"Caro Scola, pensi ai giovani. Hanno un grande bisogno di lei"

L'APPELLO Dopo l'insediamento del nuovo arcivescovo. I ragazzi che vanno a scuola o all’università sono vittime di una depressione culturale che fa male

"Caro Scola, pensi ai giovani. Hanno un grande bisogno di lei"

Caro Arcivescovo,
l'imponenza della folla che ha festeggiato, domenica scorsa, il Suo insediamento nella nostra città ha un solo possibile paragone: quello della domanda - imponente, incombente - che agita in questi giorni i cuori di tutti, credenti o no.
Chi a ragion veduta, chi per sentito dire, chi per un presentimento che muove l'uomo più di quanto si creda, i figli di questa diocesi hanno intuito che la Sua presenza potrà portare a Milano non soltanto la forza della fede ma, con essa, anche una luce capace di guidarci nelle vicende sociali, politiche e culturali.
Dopo avere sperimentato la delusione della politica, abbiamo imparato che la persuasività di un modello di convivenza civile dipende prima di tutto dalla persuasività di chi lo propone. Siamo stanchi di sentirci dire che Tettamanzi stava con la sinistra e Scola starà con la destra. Basta! Bisogna aprire le finestre e far entrare un po' d'aria nuova.
Perciò in tanti si sono rivolti a Lei e da Lei si aspettano un aiuto. E non dubito che saranno disponibili, a loro volta, ad aiutare Lei: perché i milanesi - siano essi meneghini o brianzoli, egiziani o filippini - sono uomini generosi, pieni di quella «inquietudine fattiva» che è uno dei caratteri fondamentali della nostra mens.
Ho letto diversi Suoi libri e interventi, nei quali è ben presente quella cosa di cui già Giorgio Gaber lamentava la scomparsa nella nostra quotidianità politica e culturale: il pensiero.
Ora, se la politica ha impoverito Milano dando talora l'impressione di una città senza idee, la realtà è diversa. Il problema è che, spesso, da noi chi ha idee non ha voce e chi ha voce non ha idee: è su questa spaccatura, causata soprattutto da un eccesso di politica, che bisogna lavorare.
Quanto a me, Eminenza, c'è un punto che mi sta particolarmente a cuore, e sono i giovani. Bisogna lottare affinché non cadano vittima di una depressione culturale di cui è facile rendersi conto visitando, per esempio, un'università. Si avverte una debolezza nella spinta ideale, una difficoltà progettuale dietro cui si intravede una domanda semplice, elementare e terribile: che ne sarà di noi?
Esistono parole che hanno il valore di altrettanti termometri, il cui uso eccessivo o la cui scomparsa dal linguaggio della comunicazione costituiscono altrettanti segnali di allarme. Una di queste parole è «microcriminalità», che non viene usata quasi più perché è venuto meno il confine tra «bene» e «male», tra comportamento onesto e comportamento delinquenziale.
Si sta come sul confine tra ciò che è legittimo e ciò che non lo è. Mentre una gran quantità di soldi sporchi invade Milano, certi comportamenti sono diventati così comuni (piccolo spaccio, taglieggiamenti, bullismo ecc.) da essere comunemente accettati come parte del gioco.
Eppure, anche qui: quanto splendore umano rischia di andare perduto! Quanta intelligenza, quanta bontà!
Io però capisco che non si tratta solo di un problema di scuola o di famiglia, che sono fragili, deboli, e spesso non possono niente. Si tratta di mobilitare il territorio, il mondo del lavoro e tutti gli uomini di buona volontà affinché il destino di queste persone possa incontrare dei punti d'amicizia, di compagnia, di aiuto.

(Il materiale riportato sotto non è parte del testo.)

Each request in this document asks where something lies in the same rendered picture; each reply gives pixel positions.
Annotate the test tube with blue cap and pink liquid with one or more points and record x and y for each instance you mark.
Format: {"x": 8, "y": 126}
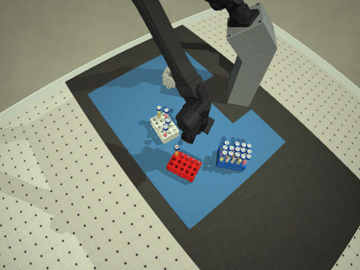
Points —
{"x": 166, "y": 111}

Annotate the white tube rack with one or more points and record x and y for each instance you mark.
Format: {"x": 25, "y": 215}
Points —
{"x": 157, "y": 124}

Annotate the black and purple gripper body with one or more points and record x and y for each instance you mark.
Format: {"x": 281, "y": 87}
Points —
{"x": 209, "y": 125}

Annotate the blue bench mat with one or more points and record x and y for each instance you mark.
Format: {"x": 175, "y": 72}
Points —
{"x": 128, "y": 102}

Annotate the red tube rack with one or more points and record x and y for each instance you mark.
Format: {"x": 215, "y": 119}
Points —
{"x": 186, "y": 163}

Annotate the blue test tube rack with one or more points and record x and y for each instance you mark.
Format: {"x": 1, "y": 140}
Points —
{"x": 229, "y": 165}

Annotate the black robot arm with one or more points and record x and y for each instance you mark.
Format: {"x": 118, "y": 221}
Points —
{"x": 188, "y": 83}

Questo è, dunque, il mio desideratum: che Lei stia il più possibile vicino ai giovani, da un lato aiutando la scuola e l'università (che è il momento decisivo nella formazione della personalità) e dall'altro ponendo le condizioni affinché si possa tornare a chiamare le cose con il loro nome: «male» il male e «bene» il bene. In questo non c'è nulla di scontato, e io so che Lei potrà fare moltissimo. Noi, da parte nostra, non ci tireremo indietro.